Say This, Not That: 7 Talking Tips for Parents of Teens with Special Needs
Raising young children is hard work. Then your kids reach the teen years, and it becomes a different kind of hard. Teenagers can be difficult to read and even harder to communicate with. Raising teens with special needs can add complexity to that communication. As a parent, you worry about what kids and adults might say to your young person, but it also helps to be aware of your own communication. Here are some tips that might be helpful for a parent—or anyone else—who communicates with teens with special needs.
1. Listen First
It’s been proven that, while we can speak at a rate of 125 words per minute, we can listen faster: about 400 words per minute. Here, science gives us a great parenting tip. Sometimes—even most of the time—it’s best to listen more than you talk. When your teen is talking to you, focus on what he or she is trying to say, not on how you’re going to respond. You’ll get more respect for your opinion if you carefully hear your teen out so you can adequately address what’s being communicated. Then, make it known that you appreciate what your teen has told you, and ask if you can give some feedback.
2. Think Before Reacting
Many teens, no matter what their needs or limitations, will sometimes say things to see how you’ll react. If you become defensive, things can easily escalate into arguments. Instead of letting that happen, avoid becoming defensive yourself or giving a negative reaction—even if it seems like that’s what your teen wants. Your attitude, even when faced with a verbal attack (voluntary or not), will go a long way to defusing a tough situation.
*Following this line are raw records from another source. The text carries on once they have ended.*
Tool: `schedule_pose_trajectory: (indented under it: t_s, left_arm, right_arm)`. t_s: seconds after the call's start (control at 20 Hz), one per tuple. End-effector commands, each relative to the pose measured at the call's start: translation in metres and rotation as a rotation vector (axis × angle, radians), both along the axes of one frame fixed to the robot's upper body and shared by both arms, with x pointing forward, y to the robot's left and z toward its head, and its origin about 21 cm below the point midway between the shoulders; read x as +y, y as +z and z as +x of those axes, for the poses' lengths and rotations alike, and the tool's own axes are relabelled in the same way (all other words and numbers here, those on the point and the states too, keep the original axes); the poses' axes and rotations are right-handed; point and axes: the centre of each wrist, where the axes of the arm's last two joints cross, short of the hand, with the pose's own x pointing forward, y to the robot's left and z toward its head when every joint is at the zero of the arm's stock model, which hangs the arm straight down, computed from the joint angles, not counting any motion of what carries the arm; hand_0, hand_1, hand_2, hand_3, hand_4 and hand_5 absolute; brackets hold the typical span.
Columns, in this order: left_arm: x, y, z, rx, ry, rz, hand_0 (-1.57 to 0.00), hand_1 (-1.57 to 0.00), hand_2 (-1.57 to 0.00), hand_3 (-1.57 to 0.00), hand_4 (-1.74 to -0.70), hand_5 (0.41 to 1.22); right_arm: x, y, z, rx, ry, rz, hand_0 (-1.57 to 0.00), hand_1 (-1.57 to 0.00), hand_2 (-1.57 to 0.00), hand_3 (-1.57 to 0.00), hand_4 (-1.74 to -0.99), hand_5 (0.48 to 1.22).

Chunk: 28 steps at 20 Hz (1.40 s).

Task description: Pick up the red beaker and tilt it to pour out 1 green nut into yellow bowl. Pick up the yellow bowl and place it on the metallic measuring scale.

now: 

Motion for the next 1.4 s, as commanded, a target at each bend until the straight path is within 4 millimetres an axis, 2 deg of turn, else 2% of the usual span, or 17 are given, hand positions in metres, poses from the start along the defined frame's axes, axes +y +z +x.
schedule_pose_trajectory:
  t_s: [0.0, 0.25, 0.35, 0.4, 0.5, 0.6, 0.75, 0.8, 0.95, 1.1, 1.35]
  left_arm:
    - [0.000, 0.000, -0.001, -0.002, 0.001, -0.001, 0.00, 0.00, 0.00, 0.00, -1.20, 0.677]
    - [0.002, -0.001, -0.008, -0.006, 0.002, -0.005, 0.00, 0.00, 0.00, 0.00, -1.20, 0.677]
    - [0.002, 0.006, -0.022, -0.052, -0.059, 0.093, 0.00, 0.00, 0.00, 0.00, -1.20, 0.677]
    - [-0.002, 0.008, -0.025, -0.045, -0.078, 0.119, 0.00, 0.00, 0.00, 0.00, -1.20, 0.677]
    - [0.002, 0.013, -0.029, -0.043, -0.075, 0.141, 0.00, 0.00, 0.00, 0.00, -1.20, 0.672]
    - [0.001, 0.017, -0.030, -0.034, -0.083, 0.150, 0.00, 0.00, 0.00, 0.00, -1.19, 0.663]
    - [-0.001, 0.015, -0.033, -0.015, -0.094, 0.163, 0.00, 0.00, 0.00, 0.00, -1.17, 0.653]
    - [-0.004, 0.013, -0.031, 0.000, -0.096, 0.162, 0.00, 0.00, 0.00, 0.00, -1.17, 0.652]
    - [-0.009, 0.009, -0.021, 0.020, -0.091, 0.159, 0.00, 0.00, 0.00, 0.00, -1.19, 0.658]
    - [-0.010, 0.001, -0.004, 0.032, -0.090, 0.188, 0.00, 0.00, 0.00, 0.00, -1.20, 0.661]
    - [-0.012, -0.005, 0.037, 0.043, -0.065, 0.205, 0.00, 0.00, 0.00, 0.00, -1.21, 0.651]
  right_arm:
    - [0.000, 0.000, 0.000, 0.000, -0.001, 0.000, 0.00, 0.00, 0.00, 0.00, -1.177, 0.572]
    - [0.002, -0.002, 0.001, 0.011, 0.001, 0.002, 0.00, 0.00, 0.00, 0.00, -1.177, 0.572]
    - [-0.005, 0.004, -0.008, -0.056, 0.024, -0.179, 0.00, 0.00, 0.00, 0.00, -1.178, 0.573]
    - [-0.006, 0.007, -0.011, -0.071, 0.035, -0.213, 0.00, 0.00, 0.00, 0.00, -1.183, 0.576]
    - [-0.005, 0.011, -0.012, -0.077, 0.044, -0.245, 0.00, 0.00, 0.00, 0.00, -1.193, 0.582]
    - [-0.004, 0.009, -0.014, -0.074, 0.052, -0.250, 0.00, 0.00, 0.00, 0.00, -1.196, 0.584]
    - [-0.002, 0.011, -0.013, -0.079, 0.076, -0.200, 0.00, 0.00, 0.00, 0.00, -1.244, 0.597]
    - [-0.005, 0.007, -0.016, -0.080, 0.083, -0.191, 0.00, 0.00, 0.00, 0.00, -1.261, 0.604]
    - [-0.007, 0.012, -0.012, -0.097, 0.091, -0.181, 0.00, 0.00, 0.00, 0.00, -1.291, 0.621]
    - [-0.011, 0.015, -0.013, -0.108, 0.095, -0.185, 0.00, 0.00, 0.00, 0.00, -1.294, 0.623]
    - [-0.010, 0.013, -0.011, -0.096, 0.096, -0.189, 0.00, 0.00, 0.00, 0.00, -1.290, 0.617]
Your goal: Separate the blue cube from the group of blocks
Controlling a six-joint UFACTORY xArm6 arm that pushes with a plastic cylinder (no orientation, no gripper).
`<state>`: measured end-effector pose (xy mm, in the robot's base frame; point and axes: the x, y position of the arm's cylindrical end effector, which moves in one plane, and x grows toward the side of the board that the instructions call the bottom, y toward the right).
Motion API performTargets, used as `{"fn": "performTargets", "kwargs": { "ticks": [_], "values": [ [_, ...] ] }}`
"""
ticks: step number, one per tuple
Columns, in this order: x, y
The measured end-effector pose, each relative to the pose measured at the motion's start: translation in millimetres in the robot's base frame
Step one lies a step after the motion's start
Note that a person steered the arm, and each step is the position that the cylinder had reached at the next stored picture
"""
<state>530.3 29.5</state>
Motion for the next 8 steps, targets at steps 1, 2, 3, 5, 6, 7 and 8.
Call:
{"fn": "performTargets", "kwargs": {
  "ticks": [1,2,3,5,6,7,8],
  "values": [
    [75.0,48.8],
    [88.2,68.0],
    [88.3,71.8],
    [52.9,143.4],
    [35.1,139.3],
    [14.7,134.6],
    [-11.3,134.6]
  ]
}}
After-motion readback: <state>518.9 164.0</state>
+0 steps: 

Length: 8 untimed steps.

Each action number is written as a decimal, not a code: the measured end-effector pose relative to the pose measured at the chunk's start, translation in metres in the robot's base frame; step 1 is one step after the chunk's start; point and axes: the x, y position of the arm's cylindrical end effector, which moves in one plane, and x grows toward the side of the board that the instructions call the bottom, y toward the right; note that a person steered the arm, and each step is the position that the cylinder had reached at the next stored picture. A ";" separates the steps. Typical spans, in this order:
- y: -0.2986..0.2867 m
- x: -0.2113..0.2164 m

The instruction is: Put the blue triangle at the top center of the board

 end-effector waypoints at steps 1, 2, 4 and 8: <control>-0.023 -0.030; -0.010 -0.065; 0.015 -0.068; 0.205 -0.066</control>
We all have a human need for validation, and your teen with special needs is no exception. After listening, validate teens’ feelings and acknowledge that they have a right to them. Say something like, “Wow, I’m sorry, that must be so hard.” Ask how you can support them and help them to feel better, but also encourage them and let them know how strong you know they are. “You are great at figuring things out. How can I help you manage this?”
4. Try a Helpful Spin
A teen with special needs will often pick up on your own frustration. Instead of ordering teens not to throw things or slam doors, offer to get something else they’d like better, or ask if you can show them how to shut the door quietly. When something they want is unavailable, rather than telling them (again) that you don’t have it, tell them how much you wish you could get it for them, but kindly offer whatever alternatives are available.
5. Keep It Positive
Positive communication and reinforcement is usually more effective than negative for everything from discipline to motivation. Instead of asking “What’s wrong with you?” ask how you can help. Find out what your teen’s needs are and what you can do to meet those needs in the current situation.
The same positivity should apply when talking to your teen about potential outcomes of behavior. Rather than offering potential punishments, stay positive and offer incentives. Instead of saying, “If you don’t finish eating soon, we won’t have time to see a movie,” try, “When you finish lunch, we’ll go see that movie.”
When communicating with teens who have special needs, emphasize strengths and abilities. Focus on what they can do and what they’re good at. Acknowledge their hard work on life skills and other goals. Whatever challenges they have, those are only a small part of who they are. Make sure you communicate with them as a whole, unique person who has a lot to offer.
6. Remember They’re Still Teens
Some teens with disabilities are fully articulate, and some are not. With articulate teens, take note of how they talk to you. What type of words do they use? At what level is their own vocabulary? If you model your speech after theirs and take your cues from them, communication is more likely to be effective. With teens who are not verbal, there is usually no reason not to speak to them the same way you would speak to anyone else of their age. Unless teens talk to you at a different level, just speak to them in an age-appropriate way.
7. Discourage Assumptions
Many people make the mistake of assuming that a physically disabled person is also intellectually disabled. How you publicly address and treat your teen can help other people take their cues from you, rather than jumping to conclusions and speaking to your teen in a potentially embarrassing way (for both of them). If you speak to your teen as you would to any other teenager, others are likely to do the same. If you use different language that’s more on your teen’s level of understanding, those around you will probably take your lead.
In their zeal to be helpful, many adults and teens will try to jump in and take some “helpful” action before asking if that’s what a disabled person wants or needs. By your example, you can show others how to use the proper respect; asking your teen what help he or she might want before making an assumption that might be offensive or minimize his or her abilities.